Mrs Anderson ended this letter saying should she find any material whilst tidying away the letters and papers in her possession that she would try to do her best for me.
I wrote again on June 24, 1979 referring to a few unpublished papers that I had hoped had survived in her possession. Mrs Anderson’s reply referred to Jim Baker’s forthcoming book on The Social and Political Philosophy of John Anderson. I also discovered from Doug McCallum that Jim had finished this book which traversed the very areas that I was interested in. His work I read in proofs. It was very good. I became undecided as to whether I should continue my research. By this time my work for the Labor Council had become more demanding. In 1979 John Ducker retired from all his positions in the labour movement and under the new head of the Labor Council, Barrie Unsworth, I was given more things to do, including active political work. I thought that if the Anderson Archives were available then there might be interesting stuff to explore. Gerard Fischer, the university archivist, was always hopeful that Mrs Anderson would allow her and her husband’s papers to be sent on. But nothing seemed to be happening in a hurry. Around the end of 1979, or perhaps soon after, I was in touch with Sandy Anderson (1923-1995). I was convinced that he too would be reluctant to let go of Anderson’s papers. So I thought I would defer my studies and return to them one day after the Anderson papers were deposited with the University of Sydney archives.

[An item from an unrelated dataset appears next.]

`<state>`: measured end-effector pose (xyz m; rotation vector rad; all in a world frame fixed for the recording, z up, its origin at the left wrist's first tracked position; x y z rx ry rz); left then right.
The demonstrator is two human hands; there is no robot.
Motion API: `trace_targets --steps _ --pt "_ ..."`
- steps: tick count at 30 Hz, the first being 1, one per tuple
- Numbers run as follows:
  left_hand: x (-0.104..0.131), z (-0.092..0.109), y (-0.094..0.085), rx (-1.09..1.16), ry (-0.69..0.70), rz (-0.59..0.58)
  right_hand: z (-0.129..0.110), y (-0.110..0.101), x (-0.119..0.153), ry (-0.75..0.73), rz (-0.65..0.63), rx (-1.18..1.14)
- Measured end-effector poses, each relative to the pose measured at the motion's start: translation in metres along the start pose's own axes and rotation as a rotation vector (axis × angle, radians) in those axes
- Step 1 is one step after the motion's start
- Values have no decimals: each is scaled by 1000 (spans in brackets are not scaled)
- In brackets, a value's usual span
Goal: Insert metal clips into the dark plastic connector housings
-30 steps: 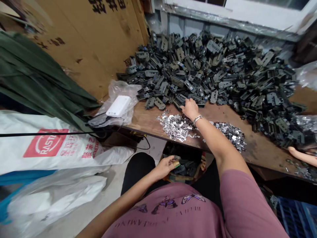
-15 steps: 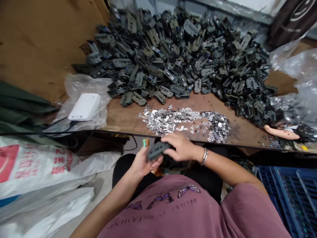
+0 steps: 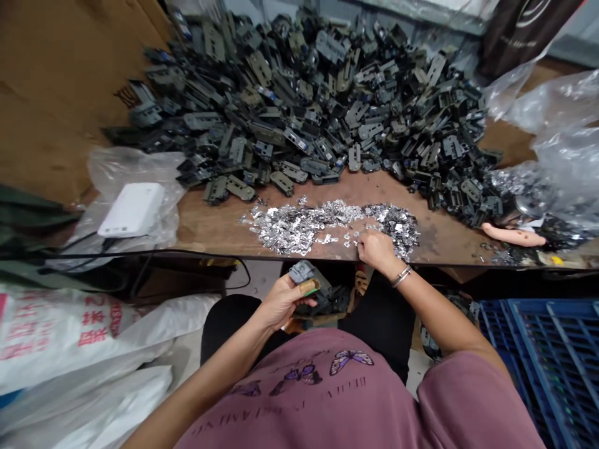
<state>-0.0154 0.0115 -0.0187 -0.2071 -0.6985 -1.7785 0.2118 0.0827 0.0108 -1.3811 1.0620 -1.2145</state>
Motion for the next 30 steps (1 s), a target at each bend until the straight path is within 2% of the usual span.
trace_targets --steps 4,6,9,11,13,17,21,23,27,30 --pt "1 -1 -1 -77 43 33 0 -1 9 -50 -28 30" --pt "2 -1 0 -106 76 60 -2 -7 17 -73 28 -46" --pt "3 4 5 -188 199 114 -15 -18 32 -159 119 -407" --pt "4 7 9 -269 285 129 -31 -23 41 -253 108 -660" --pt "6 10 12 -336 351 127 -46 -26 50 -339 96 -764" --pt "14 12 13 -440 460 85 -63 -31 59 -446 107 -673" --pt "22 9 8 -486 458 79 -61 -35 65 -492 71 -657" --pt "23 8 4 -466 437 96 -60 -35 69 -532 127 -672" --pt "25 5 -1 -441 395 128 -67 -25 80 -699 265 -637" --pt "27 3 -1 -481 351 137 -73 -14 81 -764 292 -614"
Point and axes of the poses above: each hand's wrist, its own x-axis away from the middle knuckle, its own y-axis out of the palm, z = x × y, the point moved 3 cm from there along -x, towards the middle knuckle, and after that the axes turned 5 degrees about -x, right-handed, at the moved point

But there were some biographical and other loose ends to ask questions about. So, for the last time, on February 1, 1980 I bothered Mrs Anderson with some more questions, including on Matthew Robieson (1890-1919), a philosopher who died very young; he was William Anderson’s contemporary and best friend at university and in the socialist club, and a champion of Guild Socialism. (Years later I was to write a PhD thesis on Robieson – completed at the Australian Defence Force Academy in 2012). I also asked about a cryptic essay by George Davie in Quadrant on ‘John Anderson in Scotland’. Mrs Anderson’s reply came soon after. She remarked that the Davie article was “both confusing and confused”, and very usefully referred to features of Glasgow University life.

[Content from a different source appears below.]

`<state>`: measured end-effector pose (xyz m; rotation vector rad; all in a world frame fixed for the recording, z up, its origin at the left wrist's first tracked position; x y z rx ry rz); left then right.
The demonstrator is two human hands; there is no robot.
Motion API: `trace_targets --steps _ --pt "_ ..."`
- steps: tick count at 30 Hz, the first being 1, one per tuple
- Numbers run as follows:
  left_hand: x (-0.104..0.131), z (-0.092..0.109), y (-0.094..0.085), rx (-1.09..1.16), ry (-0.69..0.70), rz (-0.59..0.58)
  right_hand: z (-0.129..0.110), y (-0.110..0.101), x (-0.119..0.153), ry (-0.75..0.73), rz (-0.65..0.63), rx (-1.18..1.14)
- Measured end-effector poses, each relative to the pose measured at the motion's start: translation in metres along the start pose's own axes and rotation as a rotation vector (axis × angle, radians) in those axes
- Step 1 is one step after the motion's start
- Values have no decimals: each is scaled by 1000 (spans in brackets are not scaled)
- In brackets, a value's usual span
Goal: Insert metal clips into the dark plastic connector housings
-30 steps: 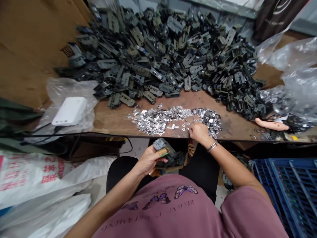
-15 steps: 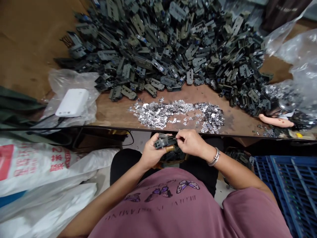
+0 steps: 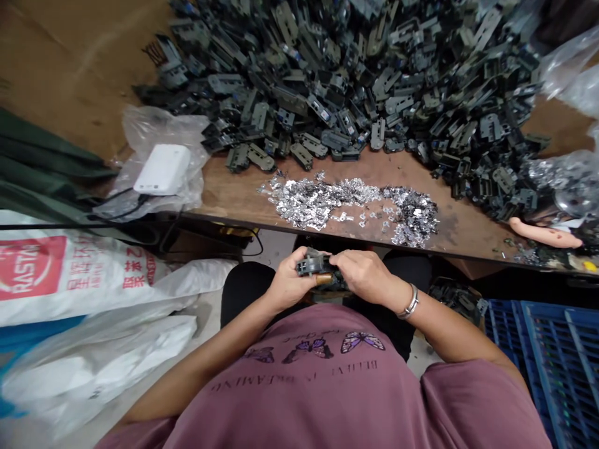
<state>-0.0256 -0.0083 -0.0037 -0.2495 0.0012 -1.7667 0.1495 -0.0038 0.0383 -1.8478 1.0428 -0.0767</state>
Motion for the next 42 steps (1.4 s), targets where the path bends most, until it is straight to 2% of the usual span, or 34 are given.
trace_targets --steps 3,8,11,15,17,21,24,28,31,36,42 --pt "2 2 -1 -3 -23 -1 6 4 3 87 39 -140" --pt "5 10 -8 50 -15 43 24 7 14 576 368 -681" --pt "8 12 -8 31 22 59 23 25 15 801 350 -1027" --pt "10 5 -3 19 93 67 20 47 10 939 384 -1311" --pt "10 -1 -3 20 113 60 20 55 8 975 402 -1427" --pt "11 -7 -8 43 120 -10 21 60 8 949 298 -1538" --pt "12 -8 -11 82 67 -36 20 58 10 872 201 -1472" --pt "14 -4 -13 116 -25 60 21 53 10 788 92 -1297" --pt "14 2 -14 135 -52 109 28 50 12 807 161 -1189" --pt "15 5 -16 170 -51 134 31 53 17 885 340 -1257" --pt "16 -2 -12 96 15 88 22 59 16 980 356 -1441"
Point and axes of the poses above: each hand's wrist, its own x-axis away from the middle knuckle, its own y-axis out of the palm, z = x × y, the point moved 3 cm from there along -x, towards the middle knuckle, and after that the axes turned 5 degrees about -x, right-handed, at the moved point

I felt that Jim Baker had well covered the historiography of political and social ideas that I was interested in and that there was little of compelling originality left for me to write about. I thought then that after a few years, I would have left the Labor Council. Thereafter I could return to academic life and write on Anderson. In the end, however, I stayed with the Labor Council for 17 years and I have been in business even longer. So I never returned to my discrete research on Anderson. The Anderson papers eventually only became publicly available after Sandy Anderson’s death in 1995. Thereafter, I think in 1996, I contacted the University Solicitor and he in turn reached out to the police when we suspected a ‘friend’ wanted to claim the inheritance and thereby frustrate Sandy’s will that the Anderson Papers be donated to the University and that the family home be sold and proceedings be used to fund Anderson scholarship under the aegis of the University.[1]

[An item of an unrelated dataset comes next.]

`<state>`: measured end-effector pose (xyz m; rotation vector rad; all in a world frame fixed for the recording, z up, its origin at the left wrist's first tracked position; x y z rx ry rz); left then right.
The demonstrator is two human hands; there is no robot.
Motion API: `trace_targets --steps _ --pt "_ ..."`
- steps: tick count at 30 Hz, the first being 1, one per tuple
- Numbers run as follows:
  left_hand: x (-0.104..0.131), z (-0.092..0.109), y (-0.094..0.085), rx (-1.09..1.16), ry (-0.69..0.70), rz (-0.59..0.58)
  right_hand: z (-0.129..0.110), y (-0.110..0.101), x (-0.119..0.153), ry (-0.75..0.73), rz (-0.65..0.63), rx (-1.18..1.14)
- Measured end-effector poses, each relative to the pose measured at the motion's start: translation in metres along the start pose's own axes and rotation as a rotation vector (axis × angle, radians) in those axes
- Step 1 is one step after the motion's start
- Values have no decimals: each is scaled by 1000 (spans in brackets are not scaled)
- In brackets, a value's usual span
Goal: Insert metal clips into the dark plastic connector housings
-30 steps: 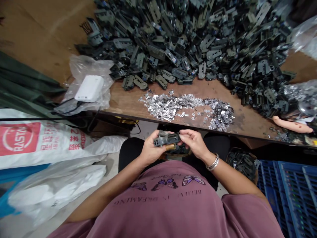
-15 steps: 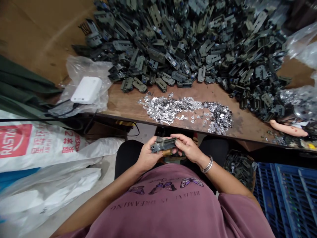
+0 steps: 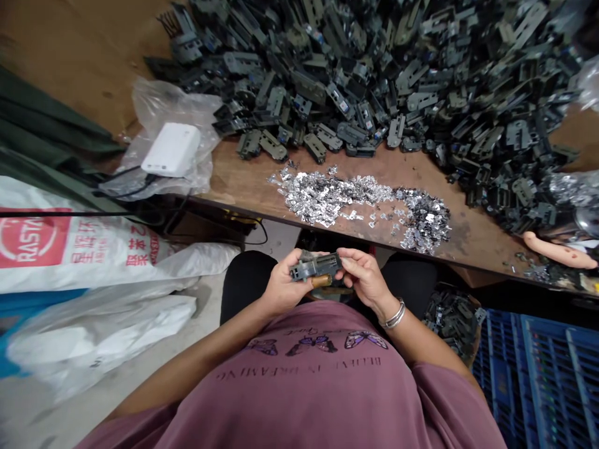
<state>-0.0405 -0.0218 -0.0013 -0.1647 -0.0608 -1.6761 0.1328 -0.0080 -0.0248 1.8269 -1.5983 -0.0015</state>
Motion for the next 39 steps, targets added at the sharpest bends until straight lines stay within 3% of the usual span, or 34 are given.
trace_targets --steps 6,11,14,19,25,28,31,35,39 --pt "-2 -13 1 -64 34 -42 5 5 -2 150 -100 -141" --pt "-3 -20 2 -58 92 -115 12 5 -2 166 -143 -168" --pt "-1 -22 -2 -30 52 -173 11 -2 -2 135 -133 -89" --pt "5 -24 -3 301 -205 -481 -5 -12 1 -62 -172 262" --pt "2 -25 6 278 -398 -465 -25 5 6 -504 -341 1043" --pt "1 -22 8 400 -445 -377 -43 5 -5 -678 -244 1243" --pt "1 -18 9 461 -457 -300 -64 -2 -30 -726 22 1396" --pt "0 -15 9 492 -441 -179 -77 0 -65 -548 264 1766" --pt "-4 -13 6 530 -402 -64 -74 5 -79 -413 304 1952"
Point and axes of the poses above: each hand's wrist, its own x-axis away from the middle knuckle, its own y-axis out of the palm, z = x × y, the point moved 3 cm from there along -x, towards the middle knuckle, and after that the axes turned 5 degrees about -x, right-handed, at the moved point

I am grateful to Mark Weblin for both retyping and re-ordering the letters and, as the first Anderson scholar, sifting through, cataloguing and archiving the full John Anderson papers now with the University of Sydney. Amongst that material was a folder of John Anderson’s thoughts sketched in the early 1920s on editing Robieson’s writings. This proved helpful to my recent PhD research.
Whilst researching Robieson, I found in my papers the correspondence reproduced here. I am glad that it can now be available to an audience. If this suits the university, the original manuscripts I shall deposit with the University of Sydney.
[1] See the article: Peter Harris, The Anderson Estate, Quadrant, Vol. 41, No.s 7/8, July/August 1997, pp. 76-80.